Espanha e a seleção feminina: o impacto do caso Rubiales –

Em três anos, a seleção feminina de futebol da Espanha passou por uma transformação significativa. Antes, discutir o apoio popular à equipe pareciam questões irrelevantes em um país com forte tradição esportiva. No entanto, tudo mudou após a conquista do título mundial em 2023, que agitou as bases da sociedade espanhola. O momento decisivo aconteceu em 20 de agosto de 2023, quando Luis Rubiales, então presidente da RFEF, deu um beijo não consensual na jogadora Jenni Hermoso durante a cerimônia de entrega de medalhas. Esse incidente levou Rubiales a ser condenado por agressão sexual, e as jogadoras passaram a ser vistas como símbolos na luta pelos direitos das mulheres.
O impacto dessa situação gerou tanto reações positivas quanto negativas. Atualmente, as jogadoras se encontram em Suíça, onde estão competindo na Eurocopa. Sob o comando da treinadora Montse Tomé, a equipe teve uma excelente performance até agora, se classificando para as quartas de final com vitórias em todos os jogos disputados. Neste contexto, surge uma dúvida: será que a Espanha realmente apoia a seleção?
Paco Grande, comentarista de TVE e especialista em competições femininas, comentou que o gesto de Rubiales o deixou bastante perplexo, afetando a percepção pública sobre as jogadoras. Ele observou que o incidente polarizou a sociedade, criando um ambiente de maior sensibilidade em relação ao futebol feminino, mas também gerando um movimento de rejeição por parte de alguns grupos.
A Real Federação Espanhola de Futebol (RFEF) acredita que a vitória na Eurocopa poderia ajudar a superar os problemas recentes. A audiência dos jogos da seleção feminina mostra um aumento significativo, como evidenciado pela média de 1,7 milhões de espectadores no primeiro jogo na Suíça, em comparação com os 322 mil do jogo de estreia na Nova Zelândia.
Belén Casas-Mas, especialista em comunicação social, explicou que até o ocorrido entre Rubiales e Hermoso, a seleção feminina era vista de maneira consensual, com apoio entre o público. Contudo, a situação radicalizou algumas opiniões, dividindo até mesmo o grupo das mulheres em relação ao apoio à seleção.
Ela mencionou precedentes que também geraram divisões, como o referendo sobre a independência da Catalunha em 2017, e os jogadores de origem magrebí na atual equipe. Verônica Boquete, uma das jogadoras mais reconhecidas na história do futebol espanhol, destacou que muitas pessoas se uniram à seleção por seu impacto social, enquanto outras a rejeitaram, resistindo às mudanças que ela representa. Boquete acredita que o sucesso da equipe pode levar mudanças nas opiniões mais críticas.

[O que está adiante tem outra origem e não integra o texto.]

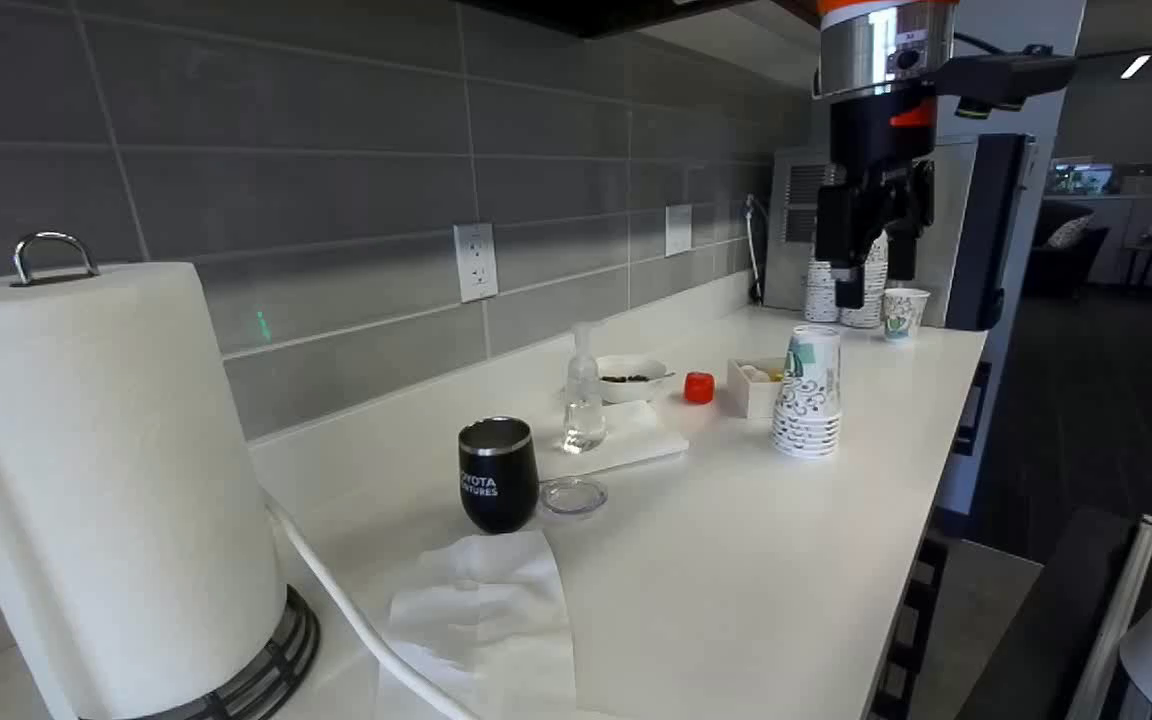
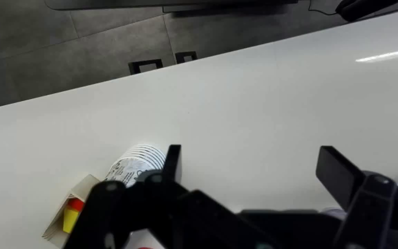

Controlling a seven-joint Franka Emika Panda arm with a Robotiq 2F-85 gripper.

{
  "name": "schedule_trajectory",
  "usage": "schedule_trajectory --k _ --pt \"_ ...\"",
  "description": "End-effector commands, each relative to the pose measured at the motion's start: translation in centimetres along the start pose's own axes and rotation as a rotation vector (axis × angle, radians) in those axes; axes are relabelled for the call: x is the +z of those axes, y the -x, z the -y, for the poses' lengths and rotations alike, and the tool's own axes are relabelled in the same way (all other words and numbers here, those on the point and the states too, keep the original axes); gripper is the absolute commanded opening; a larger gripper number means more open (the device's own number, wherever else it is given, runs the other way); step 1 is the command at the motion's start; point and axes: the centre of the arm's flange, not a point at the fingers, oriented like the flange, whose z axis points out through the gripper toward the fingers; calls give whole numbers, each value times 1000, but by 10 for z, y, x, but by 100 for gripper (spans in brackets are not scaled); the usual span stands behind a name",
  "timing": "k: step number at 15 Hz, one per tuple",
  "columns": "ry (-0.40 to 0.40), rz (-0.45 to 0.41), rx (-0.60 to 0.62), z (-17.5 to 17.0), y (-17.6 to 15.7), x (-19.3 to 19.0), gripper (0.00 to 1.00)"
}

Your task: Put the lid on the black coffee mug

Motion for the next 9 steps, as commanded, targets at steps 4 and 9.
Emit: schedule_trajectory --k 4,9 --pt "0 0 0 0 0 0 100" --pt "4 -30 -36 -2 -16 0 100"
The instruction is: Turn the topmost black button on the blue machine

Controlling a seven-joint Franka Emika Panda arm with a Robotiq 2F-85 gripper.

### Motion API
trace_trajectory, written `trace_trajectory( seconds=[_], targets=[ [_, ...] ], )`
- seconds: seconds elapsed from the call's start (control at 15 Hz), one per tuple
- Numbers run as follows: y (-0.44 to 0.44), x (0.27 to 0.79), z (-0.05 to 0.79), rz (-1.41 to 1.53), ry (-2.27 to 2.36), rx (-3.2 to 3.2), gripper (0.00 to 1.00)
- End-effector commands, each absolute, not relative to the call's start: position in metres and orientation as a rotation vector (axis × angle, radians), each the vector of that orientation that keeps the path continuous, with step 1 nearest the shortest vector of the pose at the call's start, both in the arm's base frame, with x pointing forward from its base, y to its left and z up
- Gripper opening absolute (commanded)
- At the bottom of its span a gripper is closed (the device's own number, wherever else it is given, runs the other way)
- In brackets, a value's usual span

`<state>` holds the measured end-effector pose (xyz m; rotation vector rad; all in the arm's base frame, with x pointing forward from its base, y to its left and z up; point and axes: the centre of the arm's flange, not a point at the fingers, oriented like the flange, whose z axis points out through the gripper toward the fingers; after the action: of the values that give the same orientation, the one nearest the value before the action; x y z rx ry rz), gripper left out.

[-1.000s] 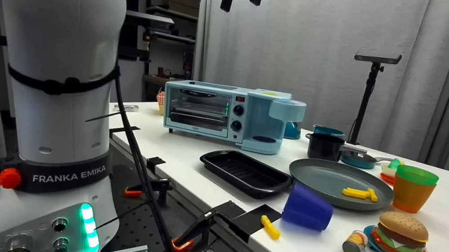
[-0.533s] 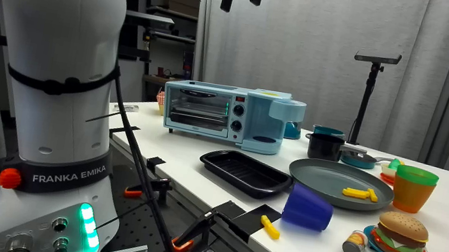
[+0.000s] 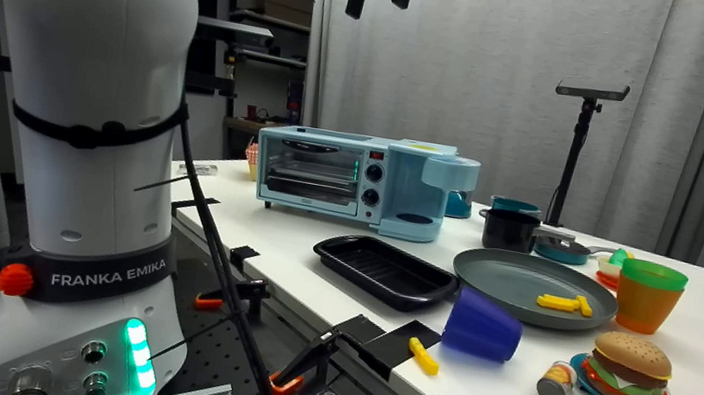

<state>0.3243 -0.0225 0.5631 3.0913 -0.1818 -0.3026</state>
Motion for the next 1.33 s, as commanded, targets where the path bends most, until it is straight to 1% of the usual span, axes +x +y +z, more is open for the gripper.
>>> trace_trajectory(
  seconds=[0.0, 1.27],
  targets=[
    [-0.0225, 0.3243, 0.5631, -0.303, -0.182, 3.091, 1.0],
    [-0.0191, 0.3308, 0.5545, -0.31, -0.189, 3.072, 1.0]
  ],
)
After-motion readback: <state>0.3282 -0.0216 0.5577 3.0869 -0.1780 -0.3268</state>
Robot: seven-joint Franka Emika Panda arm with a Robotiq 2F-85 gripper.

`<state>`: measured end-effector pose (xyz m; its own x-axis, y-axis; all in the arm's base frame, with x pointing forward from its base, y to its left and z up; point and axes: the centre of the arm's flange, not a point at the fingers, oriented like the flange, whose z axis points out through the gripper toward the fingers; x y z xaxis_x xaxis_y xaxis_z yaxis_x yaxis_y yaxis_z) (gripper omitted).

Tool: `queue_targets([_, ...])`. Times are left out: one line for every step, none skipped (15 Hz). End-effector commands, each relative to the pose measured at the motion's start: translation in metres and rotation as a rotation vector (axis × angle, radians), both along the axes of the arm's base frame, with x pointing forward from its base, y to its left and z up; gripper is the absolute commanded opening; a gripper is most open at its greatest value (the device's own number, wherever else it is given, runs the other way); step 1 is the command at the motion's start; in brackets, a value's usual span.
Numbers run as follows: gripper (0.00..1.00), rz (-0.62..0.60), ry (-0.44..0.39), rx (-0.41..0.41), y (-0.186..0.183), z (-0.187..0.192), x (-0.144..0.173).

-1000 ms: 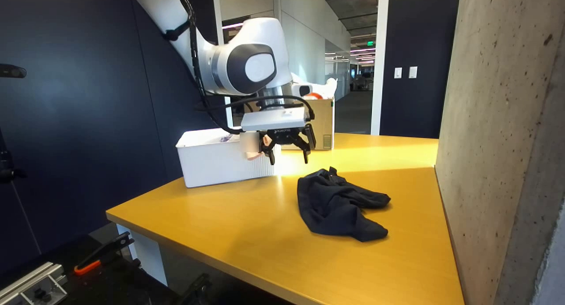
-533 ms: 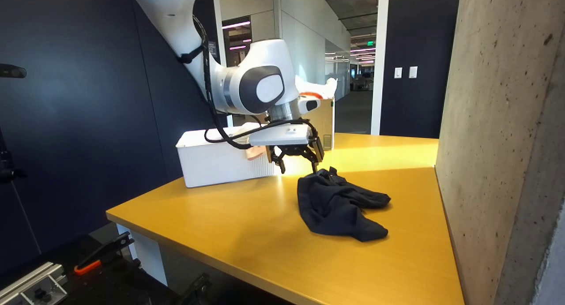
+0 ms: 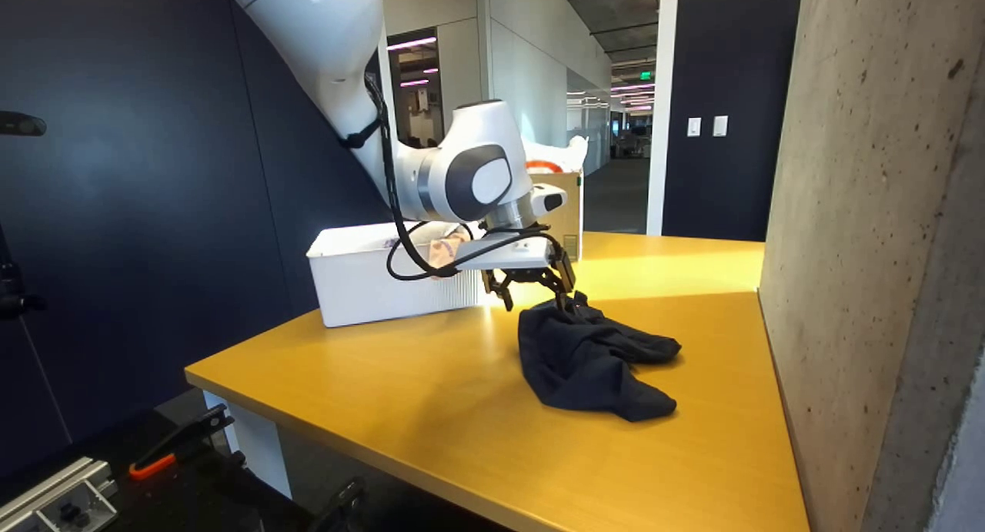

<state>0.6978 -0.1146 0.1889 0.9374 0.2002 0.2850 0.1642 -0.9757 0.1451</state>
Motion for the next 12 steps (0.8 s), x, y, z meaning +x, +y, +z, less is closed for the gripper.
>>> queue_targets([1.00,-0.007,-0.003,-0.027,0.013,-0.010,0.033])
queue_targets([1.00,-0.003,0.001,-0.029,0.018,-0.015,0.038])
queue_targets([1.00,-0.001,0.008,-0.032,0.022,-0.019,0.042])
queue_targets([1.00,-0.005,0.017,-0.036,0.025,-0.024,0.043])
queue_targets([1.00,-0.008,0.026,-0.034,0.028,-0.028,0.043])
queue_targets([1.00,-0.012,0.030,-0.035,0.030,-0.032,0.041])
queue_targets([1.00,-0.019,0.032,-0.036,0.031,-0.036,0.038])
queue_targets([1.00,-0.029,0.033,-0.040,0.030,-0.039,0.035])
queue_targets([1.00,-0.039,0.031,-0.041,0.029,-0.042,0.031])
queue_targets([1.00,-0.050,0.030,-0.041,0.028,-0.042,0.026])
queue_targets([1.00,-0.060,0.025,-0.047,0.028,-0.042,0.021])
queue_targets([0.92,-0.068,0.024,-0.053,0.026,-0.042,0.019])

Apesar do apoio crescente, encontrar pessoas dispostas a expressar publicamente o descontentamento com a seleção tem sido desafiador. Jorge González Fraile, um jovem de 32 anos, admite que se distanciou da discussão sobre as campeãs. Ele acredita que a controvérsia se transformou em uma bola de neve, misturando reivindicações legítimas com hostilidade, o que desviou o foco do esporte.
Alba Adá Lameiras, especialista em comunicação e gênero, conduziu um estudo que mostrou que, pela primeira vez, as interações nas redes sociais sobre a seleção feminina têm mais comentários positivos do que negativos. Contudo, muitos dos comentários negativos expressam um forte desprezo.
Martí Perarnau, autor de livros sobre futebol, ressalta que a seleção feminina possui um poder transformador considerável, mas que isso divide a opinião pública. Ele afirmou que apoiar a seleção envolve uma identificação com a equipe, e que isso não acontece para todos os espanhóis.
Francisco José Caro, também comentarista na TVE, acredita que a maioria dos espanhóis apoia a seleção e torce por sua vitória, mas reconhece que existe um grupo que prioriza suas crenças pessoais acima do apoio ao futebol. Ele espera que esse grupo não seja numeroso, mas admite que ele existe.